出土木製品の水中保管時の腐朽と薬剤による防腐

酒井温子・今津節生

 遺跡から発掘された出土木製品は、小型容器内で数カ月から数年間、水中で保管される。しかし、この間にさらに劣化が進行し、木材表面が著しく軟化したり、加工痕が不鮮明になるといった問題が生じている。そこで、走査電子顕微鏡により水中保管後の木材を観察し、劣化を引き起こす主原因である微生物を確認した。

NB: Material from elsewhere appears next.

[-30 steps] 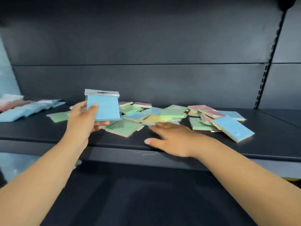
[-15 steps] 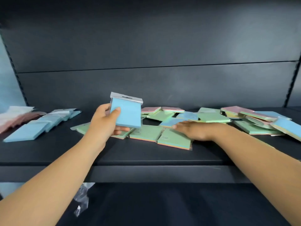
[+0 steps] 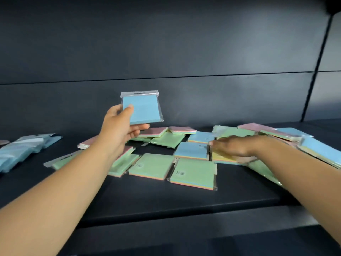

また、防腐剤を加えることで、少なくとも3カ月間は、劣化を防止あるいは軽減させることができた。

 

 

ヒノキさび丸太のカビ発生誘導の試み

中村嘉明・酒井温子・吉田 靖

 林地内において、ヒノキ丸太表面に天然に付着するカビを利用して生産するさび(錆)丸太を、人工的にカビを誘導して創出する方法を試みた。丸太を剥(はく)皮した直後から付着する菌類の発育を、増進、抑制の両面から検討したところ、散布した薬剤に応じて、様々な反応が認められ、発生誘導の可能性が示唆された。

 

 

ベイツガ正角材の曲げ強度性能

海本 一・中田欣作・杉本英明

 ベイツガ正角材の強度性能および新JAS等級と強度性能の関係を明らかにするため、実大曲げ強度試験を実施した。その結果、曲げ強度性能の平均値は、規定された強度性能の基準値を上回ったが、曲げ破壊係数の95%下限値は建築基準法施行令に規定された材料強度には及ばなかった。しかし試験材を新JASに基づいて強度等級区分することにより、上級材は高い強度性能を持つことが明らかになり、強度等級区分の有効性が確認できた。